What is expected -> Return every line of the listing that includes the string "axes".

The data ->

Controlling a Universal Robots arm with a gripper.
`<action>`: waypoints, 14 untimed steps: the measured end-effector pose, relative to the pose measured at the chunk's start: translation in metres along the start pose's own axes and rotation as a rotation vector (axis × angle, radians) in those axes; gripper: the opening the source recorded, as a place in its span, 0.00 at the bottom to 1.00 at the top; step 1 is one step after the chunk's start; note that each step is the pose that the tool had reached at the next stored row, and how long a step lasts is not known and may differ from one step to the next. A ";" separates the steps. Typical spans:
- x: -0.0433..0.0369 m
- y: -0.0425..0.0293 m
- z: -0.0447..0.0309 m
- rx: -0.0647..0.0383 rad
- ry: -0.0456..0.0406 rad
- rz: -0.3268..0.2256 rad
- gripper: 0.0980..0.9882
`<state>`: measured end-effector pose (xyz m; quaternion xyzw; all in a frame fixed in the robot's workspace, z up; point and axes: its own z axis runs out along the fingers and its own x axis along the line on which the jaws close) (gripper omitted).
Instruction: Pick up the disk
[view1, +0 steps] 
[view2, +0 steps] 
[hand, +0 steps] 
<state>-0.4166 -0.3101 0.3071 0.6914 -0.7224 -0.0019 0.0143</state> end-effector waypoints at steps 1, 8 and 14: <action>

Result of the exercise ->
`<action>`: waypoints, 14 untimed steps: the measured end-effector pose, relative to the pose measured at the chunk's start: translation in metres along the start pose's own axes and rotation as a rotation vector (axis × angle, radians) in those axes; gripper: the opening the source recorded, as a place in its span, 0.00 at the bottom to 1.00 at the top; step 1 is one step after the chunk's start; note that each step is the pose that the tool had reached at the next stored row, and how long a step lasts is not known and may differ from one step to the next. A ";" separates the steps. Typical spans:
`<state>`: measured end-effector pose (xyz m; quaternion xyzw; all in a frame fixed in the robot's workspace, z up; point and axes: its own z axis runs out along the fingers and its own x axis along the line on which the jaws close) (gripper omitted).

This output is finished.